Works by artists Leslie Iwai and Eloise Heinrich were displayed at Woodlands Academy of the Sacred Heart as part of the 2023 Jamie Tuttle Women in the Arts festival, which also included in-person presentations by each artist. 

Iwai’s March 20 appearance at the all-girls college-prep high school in Lake Forest included an “artist talk” open to all interested students, faculty and staff. Later she met with AP and Advanced Studio students in the school’s art studio.

During her March 9 visit to Woodlands Academy, Heinrich demonstrated the sgraffito technique to ceramics and art classes as well as interested individual students. She also demonstrated quick-build techniques to ceramics students. After finishing ceramic tiles made using the sgraffito design, students will create sculptures using techniques Heinrich demonstrated. 

Besides using what they learned, participating Woodlands Academy students enjoyed meeting these two professional female artists and learning about their lives, art, ideas, techniques and processes. 

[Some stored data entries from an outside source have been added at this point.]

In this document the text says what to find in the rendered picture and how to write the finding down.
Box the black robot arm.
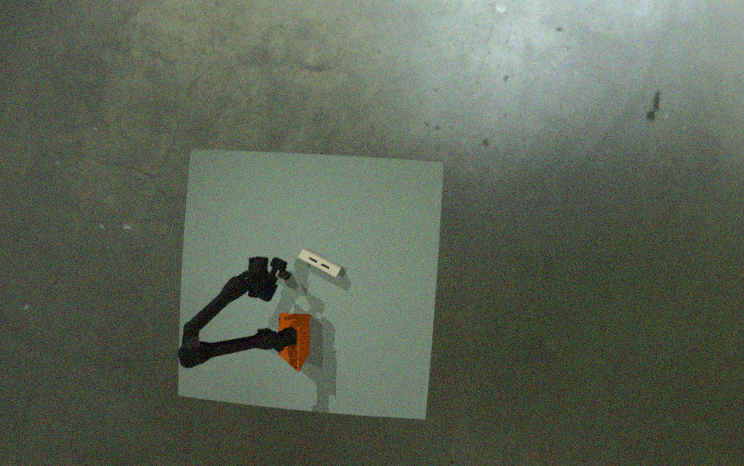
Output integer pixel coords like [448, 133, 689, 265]
[178, 257, 297, 368]

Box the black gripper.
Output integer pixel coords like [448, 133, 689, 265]
[257, 257, 287, 302]

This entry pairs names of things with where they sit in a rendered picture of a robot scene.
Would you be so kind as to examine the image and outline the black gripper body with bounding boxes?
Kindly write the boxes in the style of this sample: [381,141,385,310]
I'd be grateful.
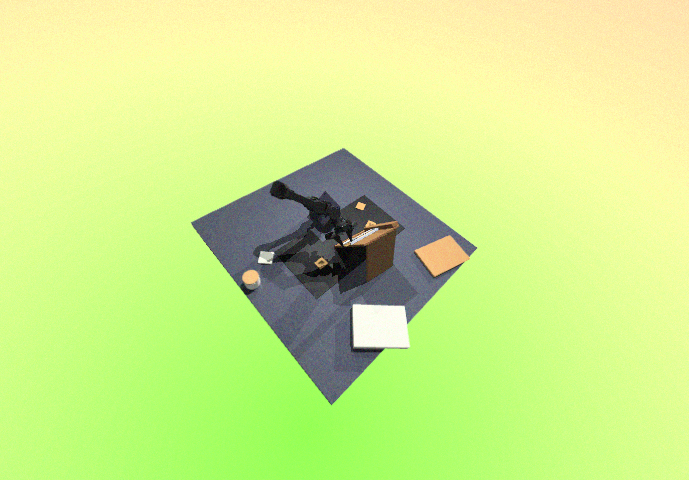
[325,216,358,240]

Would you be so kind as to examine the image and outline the white flat square slab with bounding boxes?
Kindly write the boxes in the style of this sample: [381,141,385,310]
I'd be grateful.
[352,305,411,349]

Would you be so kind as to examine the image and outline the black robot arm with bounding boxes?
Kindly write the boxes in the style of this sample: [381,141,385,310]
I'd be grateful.
[270,180,352,232]

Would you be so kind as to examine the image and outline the white square card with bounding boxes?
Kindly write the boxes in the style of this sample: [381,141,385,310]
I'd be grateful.
[258,251,274,264]

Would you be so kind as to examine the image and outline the small grey cylinder with orange top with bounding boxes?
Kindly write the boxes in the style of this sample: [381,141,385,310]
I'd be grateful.
[242,270,260,290]

Iwai is an installation artist and sculptor whose mathematics, chemistry, and architecture degrees inform her passion. She also cites her Midwest roots as a significant factor. “My family’s garden was the setting for some of my earliest and most meaningful memories,” she says. “A frigid winter melting into spring is an experience embedded in my work as I explore themes of growth, decay, death and new life. Using processes such as sewing, layering, folding, and welding, coupled with an inward and personal form of artistic caretaking, I tend my own interior garden while creating each new work.”

Along with its many awards, solo exhibits and residencies, Iwai’s work is displayed in numerous private and public collections. She has taught in both academic and community settings in Nebraska, Wisconsin, Illinois and New Mexico. When not in her studio, Iwai can often be found hunting for treasures at thrift stores or walking on trails near her home in Middleton, Wisconsin.

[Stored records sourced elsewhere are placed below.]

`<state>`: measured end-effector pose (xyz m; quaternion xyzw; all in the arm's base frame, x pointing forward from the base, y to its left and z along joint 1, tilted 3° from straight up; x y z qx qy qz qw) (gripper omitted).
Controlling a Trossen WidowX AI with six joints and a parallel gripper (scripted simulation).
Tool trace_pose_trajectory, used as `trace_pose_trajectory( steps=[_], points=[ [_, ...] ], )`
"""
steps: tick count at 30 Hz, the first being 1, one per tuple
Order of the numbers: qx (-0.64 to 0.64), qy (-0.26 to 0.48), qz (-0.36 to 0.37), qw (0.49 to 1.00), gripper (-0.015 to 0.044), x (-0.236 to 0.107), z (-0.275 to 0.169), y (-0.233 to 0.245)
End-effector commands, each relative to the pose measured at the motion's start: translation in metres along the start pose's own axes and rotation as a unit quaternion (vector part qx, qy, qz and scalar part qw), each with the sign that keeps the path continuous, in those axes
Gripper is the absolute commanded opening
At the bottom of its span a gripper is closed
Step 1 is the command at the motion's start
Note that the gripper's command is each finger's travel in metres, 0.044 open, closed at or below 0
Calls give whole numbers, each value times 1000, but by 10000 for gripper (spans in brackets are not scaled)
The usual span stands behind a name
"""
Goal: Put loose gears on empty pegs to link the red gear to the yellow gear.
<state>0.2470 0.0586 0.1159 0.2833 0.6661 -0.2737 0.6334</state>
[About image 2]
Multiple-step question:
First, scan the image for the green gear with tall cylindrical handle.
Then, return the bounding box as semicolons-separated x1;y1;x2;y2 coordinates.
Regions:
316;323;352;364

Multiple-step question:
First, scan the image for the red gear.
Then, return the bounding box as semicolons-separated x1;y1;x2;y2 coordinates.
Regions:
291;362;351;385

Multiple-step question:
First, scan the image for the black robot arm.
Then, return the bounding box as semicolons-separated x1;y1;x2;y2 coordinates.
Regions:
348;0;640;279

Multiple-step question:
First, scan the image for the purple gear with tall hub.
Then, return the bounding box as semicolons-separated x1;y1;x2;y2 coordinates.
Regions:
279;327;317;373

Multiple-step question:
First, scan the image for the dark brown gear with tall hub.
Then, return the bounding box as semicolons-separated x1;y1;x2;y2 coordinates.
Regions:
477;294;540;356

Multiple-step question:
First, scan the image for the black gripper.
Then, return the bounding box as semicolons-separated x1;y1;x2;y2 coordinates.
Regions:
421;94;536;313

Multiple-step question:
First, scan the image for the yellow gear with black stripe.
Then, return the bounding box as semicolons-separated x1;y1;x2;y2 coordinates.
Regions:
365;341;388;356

Heinrich is a ceramic artist who describes her work as exploring self, connection and all the messy yet beautiful moments stuck in between. “I use clay to mimic these moments, explore their fragility, and their stubborn desire to be seen,” she says. “Through my ceramic forms, I continue my study of physical and emotional connections.”  Heinrich considers touch the focal point of her practice, which she uses to understand her surroundings and connect with others.

The Chicago native teaches at Harper College in Palatine, Lillstreet Art Center in Chicago and The Art Center of Highland Park. She earned a master’s degree in fine art at Cranbrook Academy of Art in Bloomfield Hills, Michigan, and a bachelor’s degree in art from Northeastern Illinois University, where she was the teaching assistant for the ceramics department. Heinrich works in her studio at the Midwest Clay Guild and is a member of Evanston Made.

​The Women in the Arts event has been a Woodlands Academy tradition since 2005 when parents of two alumnae offered to sponsor exhibits by two visiting artists. In addition to the exhibits of their work, each visiting artist made a presentation to students taking studio art and photography. Because this initial event was so well received by the visiting artists and Woodlands students alike, the donors offered to make Women in the Arts an annual event.

In 2021, this annual celebration of female artists was named in memory of Jamie Tuttle, a vital member of the school’s arts faculty for three decades who inspired generations of Woodlands students with her dedication to the arts. She also taught photography at the Milwaukee Institute of Art & Design for several years. Tuttle passed away Sept. 15, 2020, after a heroic battle with cancer.